*TASK DETAILS*
Of the entries below, return only those lines from the line with "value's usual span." to the line with "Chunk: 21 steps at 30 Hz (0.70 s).", exactly, both included.

DATA EXCERPTS section start

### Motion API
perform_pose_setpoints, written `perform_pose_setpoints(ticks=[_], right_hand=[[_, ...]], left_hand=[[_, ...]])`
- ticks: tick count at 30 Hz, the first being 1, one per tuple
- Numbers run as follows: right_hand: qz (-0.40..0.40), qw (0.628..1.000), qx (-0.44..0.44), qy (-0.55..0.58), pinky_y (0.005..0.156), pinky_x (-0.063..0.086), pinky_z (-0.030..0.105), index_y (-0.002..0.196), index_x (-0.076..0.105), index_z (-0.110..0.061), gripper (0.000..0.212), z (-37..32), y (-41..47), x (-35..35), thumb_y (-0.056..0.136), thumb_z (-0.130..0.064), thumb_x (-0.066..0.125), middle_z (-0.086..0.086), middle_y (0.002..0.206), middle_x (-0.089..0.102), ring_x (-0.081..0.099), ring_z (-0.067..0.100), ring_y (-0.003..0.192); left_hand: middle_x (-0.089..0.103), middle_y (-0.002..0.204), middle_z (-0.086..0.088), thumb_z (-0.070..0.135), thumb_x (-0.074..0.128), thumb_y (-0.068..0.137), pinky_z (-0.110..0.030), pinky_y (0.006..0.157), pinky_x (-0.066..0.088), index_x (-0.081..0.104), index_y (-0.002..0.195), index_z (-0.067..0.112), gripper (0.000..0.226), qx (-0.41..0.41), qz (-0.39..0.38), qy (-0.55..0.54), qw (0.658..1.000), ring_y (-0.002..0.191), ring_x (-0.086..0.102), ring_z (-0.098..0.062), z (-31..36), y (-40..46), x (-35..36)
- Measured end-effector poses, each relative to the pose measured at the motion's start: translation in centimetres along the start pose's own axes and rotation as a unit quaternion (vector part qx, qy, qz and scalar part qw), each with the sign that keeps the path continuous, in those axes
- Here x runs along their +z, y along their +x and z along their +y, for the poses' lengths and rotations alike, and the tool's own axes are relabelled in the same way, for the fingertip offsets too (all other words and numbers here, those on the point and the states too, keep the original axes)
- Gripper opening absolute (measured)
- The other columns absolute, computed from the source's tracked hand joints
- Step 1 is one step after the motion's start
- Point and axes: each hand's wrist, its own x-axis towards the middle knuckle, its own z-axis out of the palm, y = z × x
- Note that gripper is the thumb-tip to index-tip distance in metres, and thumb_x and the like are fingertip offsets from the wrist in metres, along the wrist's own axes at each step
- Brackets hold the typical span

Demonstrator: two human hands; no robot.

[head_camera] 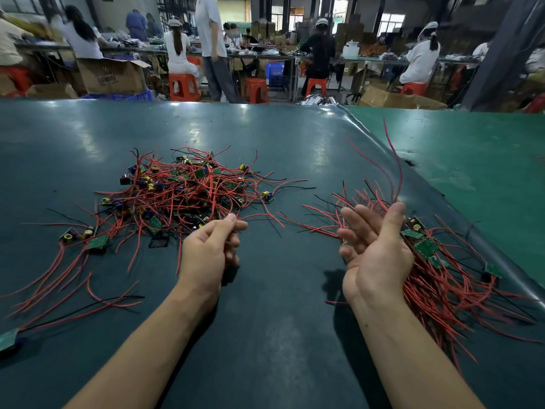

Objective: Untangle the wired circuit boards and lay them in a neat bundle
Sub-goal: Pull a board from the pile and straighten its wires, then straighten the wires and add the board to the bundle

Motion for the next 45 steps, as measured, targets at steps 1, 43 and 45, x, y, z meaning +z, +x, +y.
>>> perform_pose_setpoints(ticks=[1,43,45], right_hand=[[0.01,1.0,0.008,-0.003,0.036,0.037,0.016,0.086,0.068,-0.009,0.057,0.0,0.0,0.0,0.095,-0.06,0.045,0.007,0.076,0.076,0.062,0.012,0.047],[-0.308,0.937,0.085,-0.142,0.036,0.043,0.019,0.099,0.06,-0.01,0.017,2.0,-1.9,1.0,0.091,-0.025,0.06,0.011,0.081,0.074,0.063,0.016,0.046],[-0.302,0.939,0.08,-0.144,0.035,0.042,0.019,0.098,0.051,-0.012,0.011,2.0,-1.8,0.9,0.096,-0.021,0.058,0.012,0.076,0.074,0.06,0.017,0.041]], left_hand=[[0.046,0.056,0.004,0.022,0.056,0.098,-0.021,0.043,0.027,0.07,0.076,0.01,0.028,0.01,0.008,0.015,1.0,0.042,0.032,-0.009,0.0,0.0,-0.1],[0.065,0.084,0.007,0.017,0.072,0.086,-0.025,0.07,0.046,0.069,0.083,0.018,0.005,0.492,-0.058,0.309,0.812,0.077,0.06,-0.013,0.1,-2.2,0.3],[0.065,0.07,0.01,0.03,0.068,0.088,-0.023,0.059,0.045,0.065,0.078,0.025,0.012,0.387,-0.092,0.282,0.873,0.061,0.057,-0.01,0.0,-2.5,0.4]])
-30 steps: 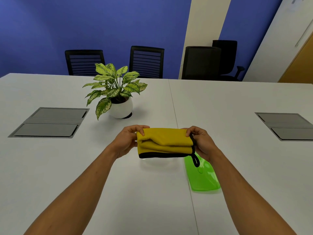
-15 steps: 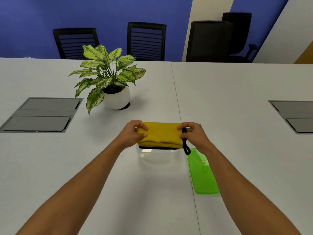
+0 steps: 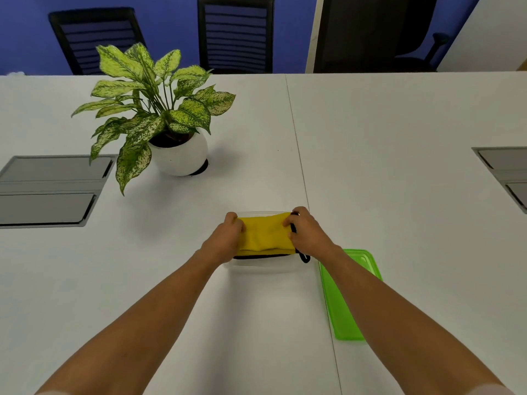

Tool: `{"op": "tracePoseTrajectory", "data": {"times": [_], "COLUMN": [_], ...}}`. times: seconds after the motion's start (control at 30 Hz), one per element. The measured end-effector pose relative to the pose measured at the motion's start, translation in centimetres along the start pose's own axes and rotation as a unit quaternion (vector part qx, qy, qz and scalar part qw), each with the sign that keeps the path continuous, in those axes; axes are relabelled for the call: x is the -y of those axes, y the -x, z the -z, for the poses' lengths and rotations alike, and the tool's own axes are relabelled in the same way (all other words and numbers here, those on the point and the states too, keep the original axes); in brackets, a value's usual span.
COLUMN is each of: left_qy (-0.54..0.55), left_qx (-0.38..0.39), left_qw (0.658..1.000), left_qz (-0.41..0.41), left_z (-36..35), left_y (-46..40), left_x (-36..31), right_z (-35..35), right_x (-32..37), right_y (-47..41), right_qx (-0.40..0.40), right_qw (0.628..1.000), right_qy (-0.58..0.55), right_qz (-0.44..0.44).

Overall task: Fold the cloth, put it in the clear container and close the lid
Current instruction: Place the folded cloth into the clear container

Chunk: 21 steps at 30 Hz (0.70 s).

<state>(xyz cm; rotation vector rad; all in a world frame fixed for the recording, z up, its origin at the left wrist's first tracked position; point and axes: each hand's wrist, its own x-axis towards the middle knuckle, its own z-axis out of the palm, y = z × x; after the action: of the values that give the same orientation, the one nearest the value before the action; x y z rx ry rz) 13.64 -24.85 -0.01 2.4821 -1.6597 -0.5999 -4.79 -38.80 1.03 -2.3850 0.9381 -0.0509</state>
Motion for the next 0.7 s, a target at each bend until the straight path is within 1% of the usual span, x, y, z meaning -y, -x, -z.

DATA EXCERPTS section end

*ANSWER SECTION*
Tool: `{"op": "tracePoseTrajectory", "data": {"times": [_], "COLUMN": [_], ...}}`. times: seconds after the motion's start (control at 30 Hz), one per element. The measured end-effector pose relative to the pose measured at the motion's start, translation in centimetres along the start pose's own axes and rotation as a unit quaternion (vector part qx, qy, qz and scalar part qw), each with the sign that keeps the path continuous, in those axes; axes are relabelled for the call: x is the -y of those axes, y the -x, z the -z, for the poses' lengths and rotations alike, and the tool's own axes are relabelled in the same way (all other words and numbers here, those on the point and the states too, keep the original axes); in brackets, a value's usual span.
COLUMN is each of: left_qy (-0.54..0.55), left_qx (-0.38..0.39), left_qw (0.658..1.000), left_qz (-0.41..0.41), left_z (-36..35), left_y (-46..40), left_x (-36..31), right_z (-35..35), right_x (-32..37), right_y (-47..41), right_qx (-0.40..0.40), right_qw (0.628..1.000), right_qy (-0.58..0.55), right_qz (-0.44..0.44).

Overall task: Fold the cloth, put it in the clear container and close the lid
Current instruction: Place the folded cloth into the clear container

Chunk: 21 steps at 30 Hz (0.70 s).

Here the exercise is finished.